TASK GOAL ▸ If a line comes after the one containing "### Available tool", leave it out; copy every line before it, and that line too, exactly as written, starting from the first line of the entries.

ENTRIES SUPPLIED ▸
-------------------------

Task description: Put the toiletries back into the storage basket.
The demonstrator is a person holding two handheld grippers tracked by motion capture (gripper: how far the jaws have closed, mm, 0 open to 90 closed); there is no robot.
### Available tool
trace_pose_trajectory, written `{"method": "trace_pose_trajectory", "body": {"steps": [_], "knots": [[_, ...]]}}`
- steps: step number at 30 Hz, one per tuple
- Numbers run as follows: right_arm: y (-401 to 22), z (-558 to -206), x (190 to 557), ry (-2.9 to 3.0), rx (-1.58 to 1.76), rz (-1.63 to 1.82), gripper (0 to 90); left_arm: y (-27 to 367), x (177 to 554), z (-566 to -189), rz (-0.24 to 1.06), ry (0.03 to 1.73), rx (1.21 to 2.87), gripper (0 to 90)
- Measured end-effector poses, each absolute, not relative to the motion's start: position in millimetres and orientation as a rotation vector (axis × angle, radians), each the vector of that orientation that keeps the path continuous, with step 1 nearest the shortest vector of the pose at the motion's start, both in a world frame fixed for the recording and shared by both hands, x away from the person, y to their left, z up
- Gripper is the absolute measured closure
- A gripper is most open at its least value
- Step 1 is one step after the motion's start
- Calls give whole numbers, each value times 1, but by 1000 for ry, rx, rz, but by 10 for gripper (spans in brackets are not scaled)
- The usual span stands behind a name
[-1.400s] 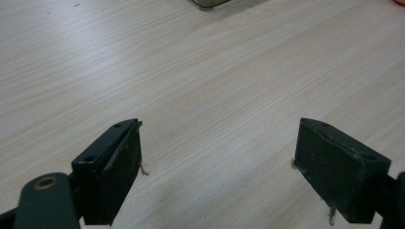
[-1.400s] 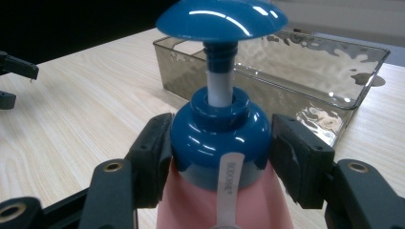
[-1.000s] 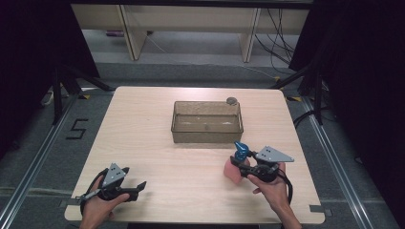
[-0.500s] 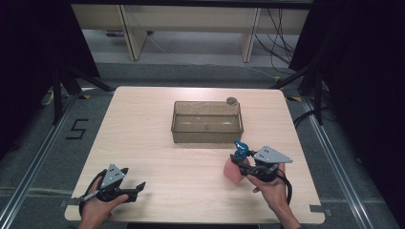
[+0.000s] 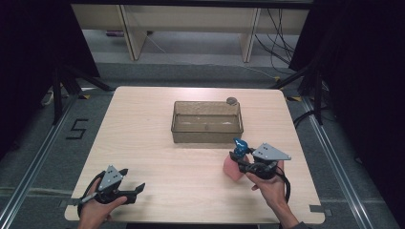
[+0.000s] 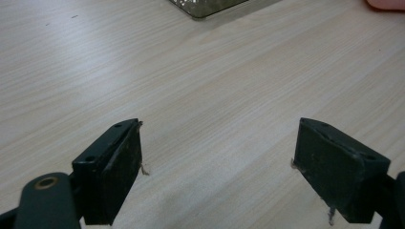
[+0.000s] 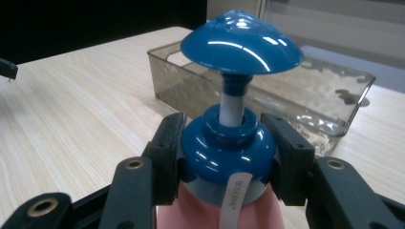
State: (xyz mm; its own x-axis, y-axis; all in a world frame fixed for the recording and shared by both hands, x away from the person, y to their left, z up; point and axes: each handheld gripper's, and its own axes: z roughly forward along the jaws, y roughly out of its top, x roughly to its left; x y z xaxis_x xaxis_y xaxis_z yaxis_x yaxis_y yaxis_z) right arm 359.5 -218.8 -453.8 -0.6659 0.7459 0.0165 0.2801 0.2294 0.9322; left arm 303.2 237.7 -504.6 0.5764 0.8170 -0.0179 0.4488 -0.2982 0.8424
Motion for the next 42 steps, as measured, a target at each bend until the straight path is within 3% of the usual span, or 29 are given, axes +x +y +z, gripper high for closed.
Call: {"method": "trace_pose_trajectory", "body": {"steps": [42], "knots": [[-204,-379,399,2067,877,1441,536,238,306,-504,533,1016,1950,162]]}}
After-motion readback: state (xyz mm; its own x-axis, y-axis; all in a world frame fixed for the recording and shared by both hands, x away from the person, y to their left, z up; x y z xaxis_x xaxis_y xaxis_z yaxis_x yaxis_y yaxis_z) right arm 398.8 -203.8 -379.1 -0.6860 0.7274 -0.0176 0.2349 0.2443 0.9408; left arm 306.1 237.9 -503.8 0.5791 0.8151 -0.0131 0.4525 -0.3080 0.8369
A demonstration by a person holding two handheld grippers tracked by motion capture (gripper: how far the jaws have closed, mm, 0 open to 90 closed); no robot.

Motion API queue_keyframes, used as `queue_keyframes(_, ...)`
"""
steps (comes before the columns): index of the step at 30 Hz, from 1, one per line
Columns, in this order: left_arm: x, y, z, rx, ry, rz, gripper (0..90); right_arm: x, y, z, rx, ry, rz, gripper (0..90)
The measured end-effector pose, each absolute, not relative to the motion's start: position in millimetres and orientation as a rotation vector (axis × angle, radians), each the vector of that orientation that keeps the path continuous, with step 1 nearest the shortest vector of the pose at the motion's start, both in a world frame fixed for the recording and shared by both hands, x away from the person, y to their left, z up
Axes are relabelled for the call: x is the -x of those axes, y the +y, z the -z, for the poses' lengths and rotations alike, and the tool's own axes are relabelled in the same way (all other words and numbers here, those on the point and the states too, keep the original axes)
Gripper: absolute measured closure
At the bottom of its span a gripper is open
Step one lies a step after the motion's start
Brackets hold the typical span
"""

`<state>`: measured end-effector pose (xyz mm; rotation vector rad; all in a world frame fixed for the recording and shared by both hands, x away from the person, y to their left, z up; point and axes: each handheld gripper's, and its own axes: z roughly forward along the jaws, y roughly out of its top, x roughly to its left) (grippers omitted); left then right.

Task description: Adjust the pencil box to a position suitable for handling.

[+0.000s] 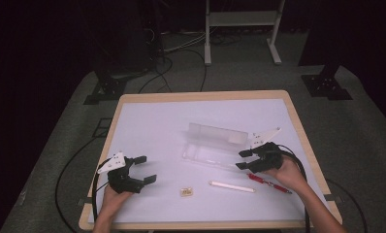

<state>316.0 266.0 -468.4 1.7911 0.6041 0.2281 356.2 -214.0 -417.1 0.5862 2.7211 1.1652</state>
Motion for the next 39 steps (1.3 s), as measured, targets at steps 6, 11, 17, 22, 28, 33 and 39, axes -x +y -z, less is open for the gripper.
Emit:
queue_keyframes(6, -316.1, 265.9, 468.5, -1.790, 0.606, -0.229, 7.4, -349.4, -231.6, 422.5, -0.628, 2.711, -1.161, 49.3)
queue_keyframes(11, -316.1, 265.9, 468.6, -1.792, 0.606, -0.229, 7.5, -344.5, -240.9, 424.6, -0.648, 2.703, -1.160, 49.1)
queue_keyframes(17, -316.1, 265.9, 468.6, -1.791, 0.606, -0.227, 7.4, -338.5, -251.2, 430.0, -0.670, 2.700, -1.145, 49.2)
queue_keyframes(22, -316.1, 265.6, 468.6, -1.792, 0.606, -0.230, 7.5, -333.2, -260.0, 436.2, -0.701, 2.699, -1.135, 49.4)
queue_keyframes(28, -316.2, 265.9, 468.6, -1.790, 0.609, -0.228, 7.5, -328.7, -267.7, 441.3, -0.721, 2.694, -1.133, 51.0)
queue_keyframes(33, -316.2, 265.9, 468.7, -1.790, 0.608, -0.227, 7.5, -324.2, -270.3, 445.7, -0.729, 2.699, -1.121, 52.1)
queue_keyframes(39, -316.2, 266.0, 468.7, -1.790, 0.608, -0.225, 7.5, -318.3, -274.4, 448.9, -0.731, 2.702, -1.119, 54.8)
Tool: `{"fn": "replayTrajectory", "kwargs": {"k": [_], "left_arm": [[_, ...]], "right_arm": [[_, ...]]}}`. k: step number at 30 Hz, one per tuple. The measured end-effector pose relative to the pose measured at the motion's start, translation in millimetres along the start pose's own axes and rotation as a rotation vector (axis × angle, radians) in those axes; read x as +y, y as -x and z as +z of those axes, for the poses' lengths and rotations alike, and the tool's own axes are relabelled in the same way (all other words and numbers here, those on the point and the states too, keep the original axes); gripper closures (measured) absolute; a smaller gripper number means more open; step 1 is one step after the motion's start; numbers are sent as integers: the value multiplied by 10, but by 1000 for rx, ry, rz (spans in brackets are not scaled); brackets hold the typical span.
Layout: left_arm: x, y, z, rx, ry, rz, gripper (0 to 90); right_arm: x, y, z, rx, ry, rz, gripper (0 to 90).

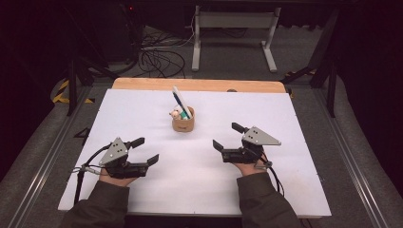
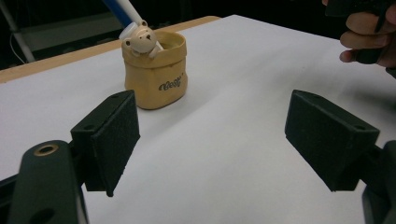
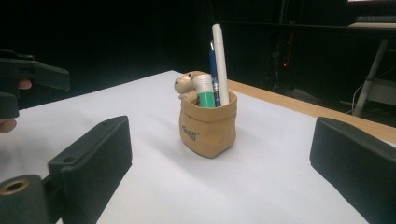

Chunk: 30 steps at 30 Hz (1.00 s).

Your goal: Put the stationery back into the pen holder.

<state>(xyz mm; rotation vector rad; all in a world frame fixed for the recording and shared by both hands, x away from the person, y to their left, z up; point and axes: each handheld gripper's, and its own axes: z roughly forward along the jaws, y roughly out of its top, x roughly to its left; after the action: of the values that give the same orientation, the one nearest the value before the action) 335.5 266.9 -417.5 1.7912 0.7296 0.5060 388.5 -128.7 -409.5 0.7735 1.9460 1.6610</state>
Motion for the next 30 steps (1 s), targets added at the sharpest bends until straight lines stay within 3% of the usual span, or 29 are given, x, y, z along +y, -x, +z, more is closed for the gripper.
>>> {"fn": "replayTrajectory", "kwargs": {"k": [30], "left_arm": [[-5,-11,-35,7,3,3,186]], "right_arm": [[-54,-4,-170,-15,-3,-9,62]]}}
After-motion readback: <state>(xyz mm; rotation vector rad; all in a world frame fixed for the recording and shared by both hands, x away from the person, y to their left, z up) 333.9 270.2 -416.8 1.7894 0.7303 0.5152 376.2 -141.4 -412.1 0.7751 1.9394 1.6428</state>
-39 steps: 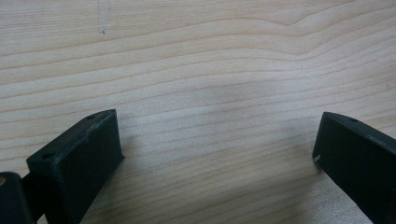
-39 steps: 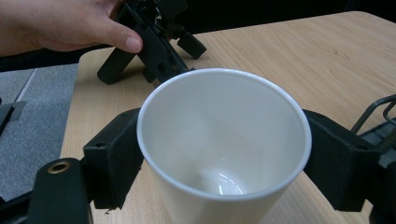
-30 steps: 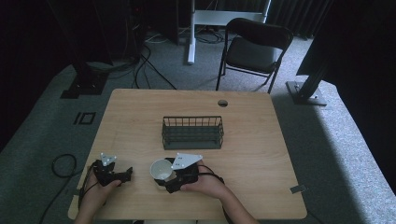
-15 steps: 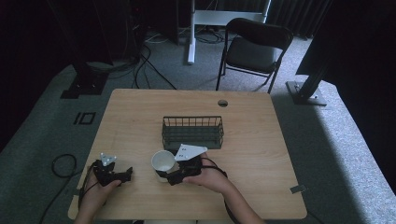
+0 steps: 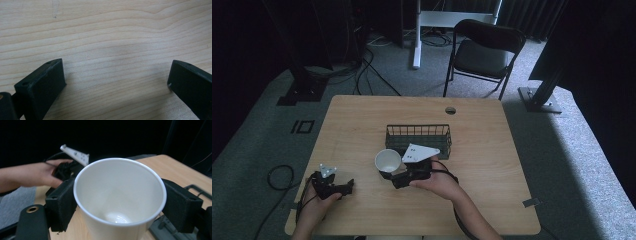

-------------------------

ANSWER TO THIS EXERCISE ▸
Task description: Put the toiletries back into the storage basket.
The demonstrator is a person holding two handheld grippers tracked by motion capture (gripper: how far the jaws have closed, mm, 0 open to 90 closed); there is no robot.
### Available tool

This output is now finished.